President Donald Trump nominated Neil Gorsuch on Tuesday to fill the United States Supreme Court seat left vacant by the late Justice Antonin Scalia.
Gorsuch, a favorite among evangelicals, served on Denver’s 10th Circuit Court of Appeals, where two landmark religious liberty cases—Little Sisters of the Poor v. Burwell and Hobby Lobby v. Burwell—were heard. Little Sisters of the Poor, a Catholic order of nuns, and the evangelical owners of Hobby Lobby, a chain of craft stores, both hold sincere religious beliefs that life begins at conception and were being forced to provide abortifacients through their employee healthcare plans as a part of the Affordable Care Act, or Obamacare.

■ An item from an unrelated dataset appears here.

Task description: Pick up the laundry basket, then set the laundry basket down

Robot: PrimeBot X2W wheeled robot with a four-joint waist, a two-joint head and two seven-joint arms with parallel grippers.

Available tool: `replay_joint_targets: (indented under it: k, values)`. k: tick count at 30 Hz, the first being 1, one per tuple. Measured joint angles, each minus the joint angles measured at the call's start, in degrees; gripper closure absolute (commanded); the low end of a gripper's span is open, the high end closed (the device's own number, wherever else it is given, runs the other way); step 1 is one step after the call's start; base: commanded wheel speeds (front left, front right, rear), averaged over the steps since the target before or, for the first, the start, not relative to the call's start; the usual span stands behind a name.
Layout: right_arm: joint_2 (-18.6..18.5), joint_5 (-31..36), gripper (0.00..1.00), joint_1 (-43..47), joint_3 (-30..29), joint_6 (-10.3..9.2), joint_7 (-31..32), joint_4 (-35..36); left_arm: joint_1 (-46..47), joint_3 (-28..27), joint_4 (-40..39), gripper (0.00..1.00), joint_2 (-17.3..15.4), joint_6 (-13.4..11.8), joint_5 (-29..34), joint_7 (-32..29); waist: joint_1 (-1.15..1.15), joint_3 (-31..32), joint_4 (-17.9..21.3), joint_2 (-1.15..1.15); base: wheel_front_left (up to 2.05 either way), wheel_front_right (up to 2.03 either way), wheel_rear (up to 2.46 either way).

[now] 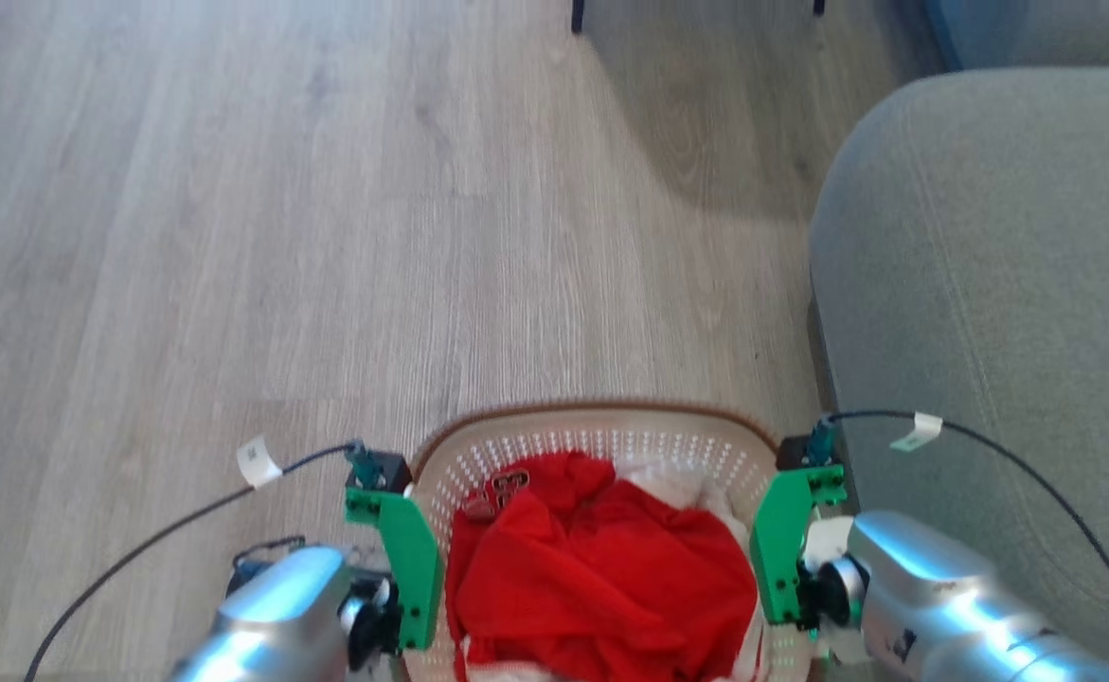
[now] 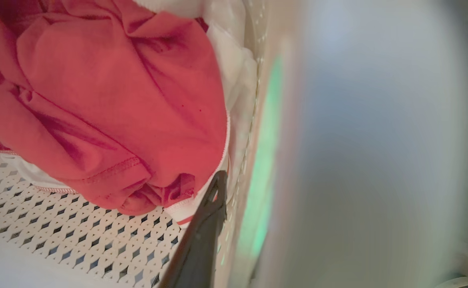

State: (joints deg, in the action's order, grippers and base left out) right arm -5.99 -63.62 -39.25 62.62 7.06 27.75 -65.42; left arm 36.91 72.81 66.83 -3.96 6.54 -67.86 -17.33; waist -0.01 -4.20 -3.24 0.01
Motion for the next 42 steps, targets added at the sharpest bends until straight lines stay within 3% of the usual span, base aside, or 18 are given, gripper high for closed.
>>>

Gorsuch wrote in favor of both organizations, citing the importance of freedom of conscience. “All of us face the problem of complicity,” he said, regarding the Hobby Lobby case. He went on to explain that anyone with “sincerely held religious beliefs” should not be coerced into “conduct their religion teaches them to be gravely wrong.”
He also wrote a book, The Future of Assisted Suicide and Euthanasia, opposing the two acts out of a personal conviction that each human life has value.
Franklin Graham applauds President Trump’s nomination.
“He said he was going to appoint a conservative, and that’s exactly what he has done in selecting Judge Neil Gorsuch for the Supreme Court,” Graham wrote on his Facebook page.
“From all that I have read and from his track record, Judge Gorsuch is an excellent choice whose decisions will be guided by the original intentions of the U.S. Constitution and who will not try to legislate from the bench.”
To be confirmed, Gorsuch will go before the Senate and will need a two-thirds majority vote.